Despite your experiences with the inappropriateness of inclusive education for Ellie now, your writing about seeing disability and understanding that girl at the gym makes me wonder how much better younger generations might be at this, just through better exposure to each other.

Kathryn said...

Kay, I hope the younger generation will better understand and have less ignorance about disability and it's differences. There is a sweeping wave of integration in the school system now. From one angle it's enlightened from another it's to save money. Since it is new, it will take some time to get it right. It is a great opportunity to have real inclusion and is much better than our history of shunting the disabled away to institutions never to be heard from again. But it is new and requires different thinking and sensitivities and time to get it right. I hope that more schools get it right.

Unknown said...

The integration isn't quite that new... I'm 30 now, and it had already started way back when I was in preschool -- so I got to go all the way through mainstream school, with accommodations as I needed them. Same with Alex Bain, a flaming autistic that was mainstreamed completely. :-)

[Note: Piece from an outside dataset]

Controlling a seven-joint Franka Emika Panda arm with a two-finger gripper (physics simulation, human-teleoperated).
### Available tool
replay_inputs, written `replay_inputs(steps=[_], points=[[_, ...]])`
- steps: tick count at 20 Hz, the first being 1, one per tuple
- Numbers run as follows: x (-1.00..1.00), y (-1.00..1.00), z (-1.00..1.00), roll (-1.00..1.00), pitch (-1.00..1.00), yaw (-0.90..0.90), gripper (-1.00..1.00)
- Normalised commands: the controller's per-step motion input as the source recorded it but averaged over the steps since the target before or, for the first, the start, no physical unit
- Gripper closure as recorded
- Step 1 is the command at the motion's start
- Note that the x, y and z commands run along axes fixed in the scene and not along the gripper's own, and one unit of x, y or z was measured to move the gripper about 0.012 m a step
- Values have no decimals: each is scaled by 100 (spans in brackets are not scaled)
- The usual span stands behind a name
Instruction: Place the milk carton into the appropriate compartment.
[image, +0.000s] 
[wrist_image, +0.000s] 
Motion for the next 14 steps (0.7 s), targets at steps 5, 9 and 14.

I loved your post, though... I know what you mean about the grandfather, since my great-grandpa had diabetes and was blind. My brother probably would say similar about me -- our parents raised us so that my disabilities were just another part of family life, no different from how gender makes his/my bodies dissimilar.

I also had to wave hello, as my main physical disabilities are the full-blown version of the same rare early-fetal abnormality called (called VATER) that also causes club-foot. (If you're still finding new disabilities in your girl, you might check to see if anything on that linked page is familiar, especially down at the 3/4 "other birth defects" area. If she's VATER then there's a great support network out there, and you can learn more of what to look for.)

Anonymous said...

I think that real inclusion gets what you felt with your grandfather - you just thought of him your grandfather and his blindness was one of his many characteristics. If we could have inclusion like that in the school system, just imagine how the world would be changed!

Unknown said...

My wife considers our daughter with cerebral palsy a gift from God. She is beautiful regardless if she is disabled or not.